Young people who want to become architects face a difficult, yet engaging, training period. Training begins with instruction in design and ultimately leads to expert knowledge of building codes, regulations, and construction management. The following discussion deals with the training and licensing of architects in the United States.

Education and training.

High school students interested in becoming architects should take courses in art, history, foreign languages, mechanical drafting in CAD, mathematics, and computer programming. Because contemporary architecture work is based so heavily on digital representations of physical structures, spatial reasoning is one of the most valuable skills a student can develop. In addition, students should seek an internship in a local architecture office or consider a summer design program for high school students. A list of such programs can be found at the American Institute of Architecture Students website (www.aias.org).

Computers in architectural design
Computers in architectural design

After graduating from high school, future architects must attend college. The current standard for becoming licensed as an architect in the United States is to earn either a five-year professional bachelor of architecture degree, or a three-year professional master of architecture program after graduating from college. A list of accredited schools can be found on the National Architecture Accrediting Board (NAAB) website (www.naab.org). In additional, several hundred colleges and trade schools offer some technical courses in architectural drawing and engineering. Such courses can lead to a license after an extended time as an apprentice. However, a person can become a licensed architect faster by attending an accredited school.

In addition to professional degrees in architecture, students can earn a variety of post-professional degrees. Such degrees include advanced design; computational methods; data analysis of populations; urban design; and the history, theory, and criticism of architecture. Most architecture schools stress practical design and the precedent method, in which the class solves problems related to an actual building.
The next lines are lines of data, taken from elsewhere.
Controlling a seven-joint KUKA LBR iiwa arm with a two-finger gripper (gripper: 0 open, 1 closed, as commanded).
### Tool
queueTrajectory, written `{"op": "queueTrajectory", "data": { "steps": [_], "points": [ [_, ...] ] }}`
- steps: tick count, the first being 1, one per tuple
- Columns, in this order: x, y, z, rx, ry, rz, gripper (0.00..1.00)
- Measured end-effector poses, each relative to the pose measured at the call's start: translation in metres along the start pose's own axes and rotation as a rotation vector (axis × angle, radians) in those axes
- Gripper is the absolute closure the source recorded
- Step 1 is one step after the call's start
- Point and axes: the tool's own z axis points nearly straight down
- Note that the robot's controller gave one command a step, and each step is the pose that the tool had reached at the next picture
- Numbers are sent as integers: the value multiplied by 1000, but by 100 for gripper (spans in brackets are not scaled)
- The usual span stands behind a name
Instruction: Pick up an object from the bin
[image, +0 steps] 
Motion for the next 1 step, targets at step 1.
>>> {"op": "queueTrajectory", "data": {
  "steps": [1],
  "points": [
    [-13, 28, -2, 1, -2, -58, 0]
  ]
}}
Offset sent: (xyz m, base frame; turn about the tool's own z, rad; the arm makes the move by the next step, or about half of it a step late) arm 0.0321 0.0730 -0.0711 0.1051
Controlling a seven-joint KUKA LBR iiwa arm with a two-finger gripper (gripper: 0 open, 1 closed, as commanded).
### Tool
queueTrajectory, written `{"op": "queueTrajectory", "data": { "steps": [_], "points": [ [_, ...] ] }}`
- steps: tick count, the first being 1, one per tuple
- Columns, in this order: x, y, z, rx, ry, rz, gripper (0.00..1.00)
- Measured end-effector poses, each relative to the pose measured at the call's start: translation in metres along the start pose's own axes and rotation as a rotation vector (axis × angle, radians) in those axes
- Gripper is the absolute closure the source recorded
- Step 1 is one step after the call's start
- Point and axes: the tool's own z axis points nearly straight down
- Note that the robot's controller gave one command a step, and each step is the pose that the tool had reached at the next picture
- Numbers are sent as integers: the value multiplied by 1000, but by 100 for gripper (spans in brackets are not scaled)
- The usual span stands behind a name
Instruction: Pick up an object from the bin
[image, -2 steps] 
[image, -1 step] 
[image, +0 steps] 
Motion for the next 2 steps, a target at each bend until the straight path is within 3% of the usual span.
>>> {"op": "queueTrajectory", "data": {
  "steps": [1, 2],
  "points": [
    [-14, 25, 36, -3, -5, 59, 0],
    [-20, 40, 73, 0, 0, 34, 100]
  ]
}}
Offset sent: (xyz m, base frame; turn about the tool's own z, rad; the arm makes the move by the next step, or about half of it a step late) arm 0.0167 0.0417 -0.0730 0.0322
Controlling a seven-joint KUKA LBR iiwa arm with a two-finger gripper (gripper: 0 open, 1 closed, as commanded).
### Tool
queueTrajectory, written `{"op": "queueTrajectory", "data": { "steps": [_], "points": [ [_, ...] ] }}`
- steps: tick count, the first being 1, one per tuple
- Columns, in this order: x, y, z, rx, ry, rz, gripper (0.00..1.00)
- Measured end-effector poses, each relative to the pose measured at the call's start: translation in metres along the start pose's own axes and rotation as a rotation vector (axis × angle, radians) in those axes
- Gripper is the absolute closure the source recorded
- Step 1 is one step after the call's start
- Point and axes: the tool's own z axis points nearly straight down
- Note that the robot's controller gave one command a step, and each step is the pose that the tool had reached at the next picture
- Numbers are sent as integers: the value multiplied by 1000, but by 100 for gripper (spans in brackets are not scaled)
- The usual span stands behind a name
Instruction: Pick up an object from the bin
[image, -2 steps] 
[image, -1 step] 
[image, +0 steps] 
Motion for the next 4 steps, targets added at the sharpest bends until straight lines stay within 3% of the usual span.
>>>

Many college students work as an intern in the office of a licensed architect or in the office of an engineer or contractor. Upon graduation, an apprenticeship can take the form of a full-time job devoted to acquiring the Architecture Experience Program hours required by the licensing organization, the National Council of Architecture Registration Boards (NCARB). During this time, apprentice architects are also required to complete the Architecture Records Examinations (ARE).

Information about architecture schools can also be obtained from the American Institute of Architects (AIA) in Washington, D.C. The institute also publishes literature on architecture, holds meetings, and awards prizes for excellence in architectural design.

Employment opportunities

Licensed architects may open their own office or join an architectural firm. City, state, and federal agencies also employ architects. Most architects work for an architecture or engineering firm. Most young architects specialize in a certain phase of the profession, such as designing houses, schools, or office buildings.

People with training in architecture can also work in related fields. These fields include city planning, furniture design, industrial design, and interior design. There also is an increasing demand for architects who can recondition existing buildings of artistic or historical value, and for specialists in laws governing architectural preservation. In addition, architects with the necessary computer skills are in high demand to work for motion picture studios and social media companies.